PubMedExpert opinion on emerging drugs2026-07-15

Emerging biological drugs for the treatment of metastatic HER2+ gastroesophageal adenocarcinomas.

Rogers Jane E JE, Horak Ashley A, Kroll Alicia A, Ajani Jaffer A JA

Advanced gastroesophageal adenocarcinomas (GEAs) continue to represent an area in need of new drug development. Targeting human epidermal growth factor receptor-2 (HER2) in GEAs has been standard since 2010 and continues to be an area of further development. Trastuzumab became the first targeted agent approved for GEA. Added to front-line fluoropyrimidine plus platinum chemotherapy in HER2+ metastatic disease, trastuzumab improved survival. Pembrolizumab was approved in HER2 positive GEA for those PD-L1 positive with modest benefit.

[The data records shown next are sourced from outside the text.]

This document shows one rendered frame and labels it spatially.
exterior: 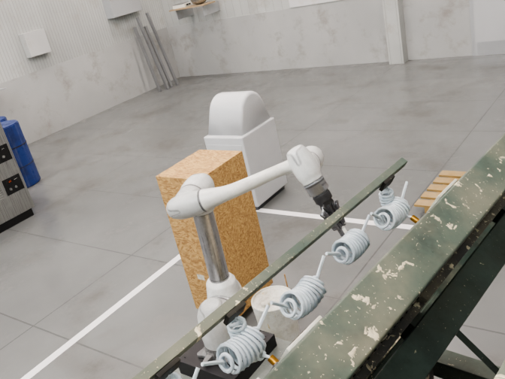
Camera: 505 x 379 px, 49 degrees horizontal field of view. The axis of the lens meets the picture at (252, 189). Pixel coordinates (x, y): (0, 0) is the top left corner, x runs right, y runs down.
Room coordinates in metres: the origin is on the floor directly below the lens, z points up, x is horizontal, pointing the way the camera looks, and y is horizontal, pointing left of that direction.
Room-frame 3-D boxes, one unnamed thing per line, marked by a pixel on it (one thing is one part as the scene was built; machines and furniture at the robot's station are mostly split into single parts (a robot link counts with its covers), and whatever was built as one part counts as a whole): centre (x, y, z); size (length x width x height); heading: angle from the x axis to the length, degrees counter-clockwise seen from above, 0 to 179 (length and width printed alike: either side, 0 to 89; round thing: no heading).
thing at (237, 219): (3.78, 0.33, 0.63); 0.50 x 0.42 x 1.25; 140
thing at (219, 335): (2.21, 0.32, 1.00); 0.18 x 0.16 x 0.22; 163
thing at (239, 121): (5.81, 0.00, 0.62); 0.65 x 0.53 x 1.24; 140
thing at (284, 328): (3.22, 0.03, 0.24); 0.32 x 0.30 x 0.47; 140
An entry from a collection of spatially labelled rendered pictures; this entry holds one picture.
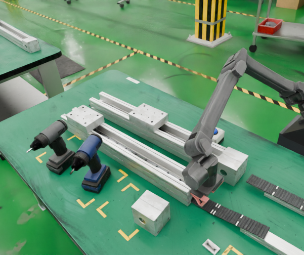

Since trastuzumab's approval, other anti-HER2 agents had limited impact until 2021 with the FDA approval of trastuzumab deruxtecan. Trastuzumab deruxtecan represents an option after trastuzumab-based therapy fails. Other agents are currently being investigated. With the abundance of anti-HER2 therapies in the investigative pipeline, understanding key resistance mechanisms seen in HER2+ GEA will be the path to success. Technology advancements to provide real time precision medicine are likely in the coming years. We hope these advancements can help combat and/ or understand some of the intratumoral heterogeneity, HER2 expression changes, and tumor microenvironment resistance pathways seen in HER2+ GEA.